* _Problem requirements_
An exact copy of the line containing "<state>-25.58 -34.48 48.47" and of every line after it, through the last line of the material, is what should be returned.

* _Collected material_
• • •

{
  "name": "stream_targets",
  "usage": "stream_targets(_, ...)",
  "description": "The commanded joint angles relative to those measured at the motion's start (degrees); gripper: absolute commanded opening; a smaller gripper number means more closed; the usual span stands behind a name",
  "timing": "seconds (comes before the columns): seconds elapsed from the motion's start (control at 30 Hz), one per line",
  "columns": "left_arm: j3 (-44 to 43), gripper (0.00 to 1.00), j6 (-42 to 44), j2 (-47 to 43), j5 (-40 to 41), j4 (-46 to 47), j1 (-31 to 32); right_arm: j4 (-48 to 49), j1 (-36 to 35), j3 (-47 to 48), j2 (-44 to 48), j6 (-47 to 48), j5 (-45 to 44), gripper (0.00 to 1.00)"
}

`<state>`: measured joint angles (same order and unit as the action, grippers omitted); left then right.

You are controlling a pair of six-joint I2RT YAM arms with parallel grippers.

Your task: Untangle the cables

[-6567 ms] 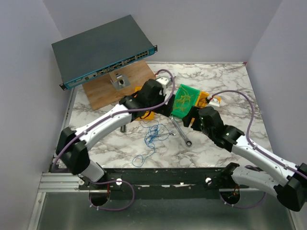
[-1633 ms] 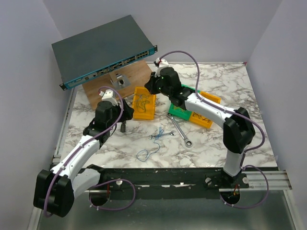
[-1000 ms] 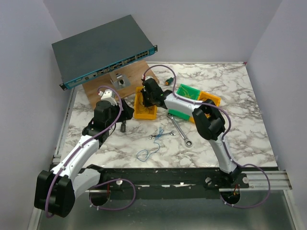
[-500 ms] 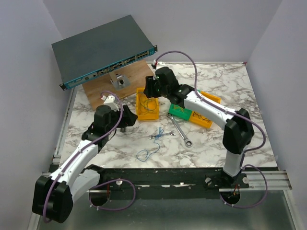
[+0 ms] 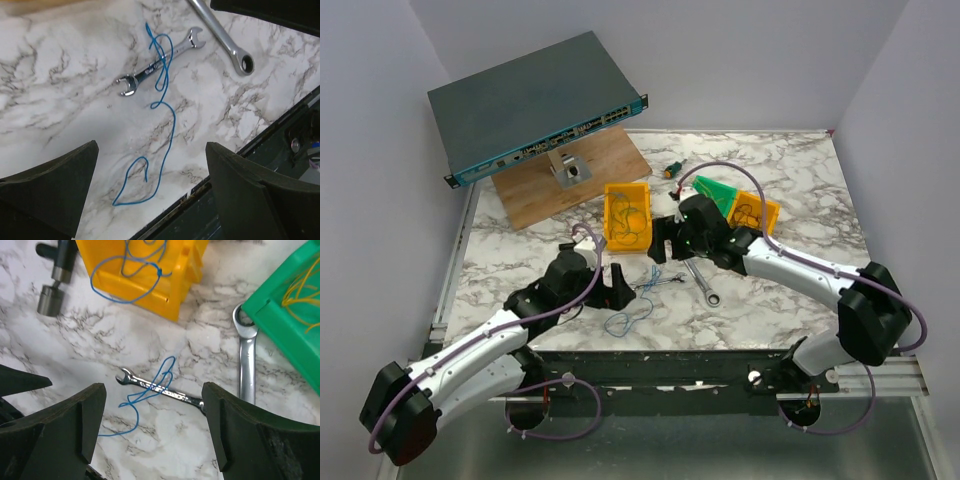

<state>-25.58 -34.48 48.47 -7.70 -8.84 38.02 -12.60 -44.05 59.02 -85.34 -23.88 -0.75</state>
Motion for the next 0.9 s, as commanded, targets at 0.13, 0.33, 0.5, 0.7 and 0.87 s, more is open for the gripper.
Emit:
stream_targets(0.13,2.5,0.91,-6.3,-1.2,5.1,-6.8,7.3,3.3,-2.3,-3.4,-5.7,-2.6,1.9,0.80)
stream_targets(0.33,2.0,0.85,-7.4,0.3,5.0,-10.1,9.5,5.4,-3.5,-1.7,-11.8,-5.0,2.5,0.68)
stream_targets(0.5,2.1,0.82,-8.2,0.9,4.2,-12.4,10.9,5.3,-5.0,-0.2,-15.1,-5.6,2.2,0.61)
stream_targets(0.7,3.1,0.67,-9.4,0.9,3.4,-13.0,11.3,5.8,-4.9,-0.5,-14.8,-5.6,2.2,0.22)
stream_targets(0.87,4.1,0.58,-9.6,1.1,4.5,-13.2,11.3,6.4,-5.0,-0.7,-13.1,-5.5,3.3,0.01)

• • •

* _Response for this exercise_
<state>-25.58 -34.48 48.47 -7.70 -8.84 38.02 -12.60 -44.05 59.02 -85.34 -23.88 -0.75</state>
Motion for the next 0.9 s, as commanded, targets at 0.13, 0.33, 0.5, 0.7 and 0.87 s, more is open for the gripper.
Emit:
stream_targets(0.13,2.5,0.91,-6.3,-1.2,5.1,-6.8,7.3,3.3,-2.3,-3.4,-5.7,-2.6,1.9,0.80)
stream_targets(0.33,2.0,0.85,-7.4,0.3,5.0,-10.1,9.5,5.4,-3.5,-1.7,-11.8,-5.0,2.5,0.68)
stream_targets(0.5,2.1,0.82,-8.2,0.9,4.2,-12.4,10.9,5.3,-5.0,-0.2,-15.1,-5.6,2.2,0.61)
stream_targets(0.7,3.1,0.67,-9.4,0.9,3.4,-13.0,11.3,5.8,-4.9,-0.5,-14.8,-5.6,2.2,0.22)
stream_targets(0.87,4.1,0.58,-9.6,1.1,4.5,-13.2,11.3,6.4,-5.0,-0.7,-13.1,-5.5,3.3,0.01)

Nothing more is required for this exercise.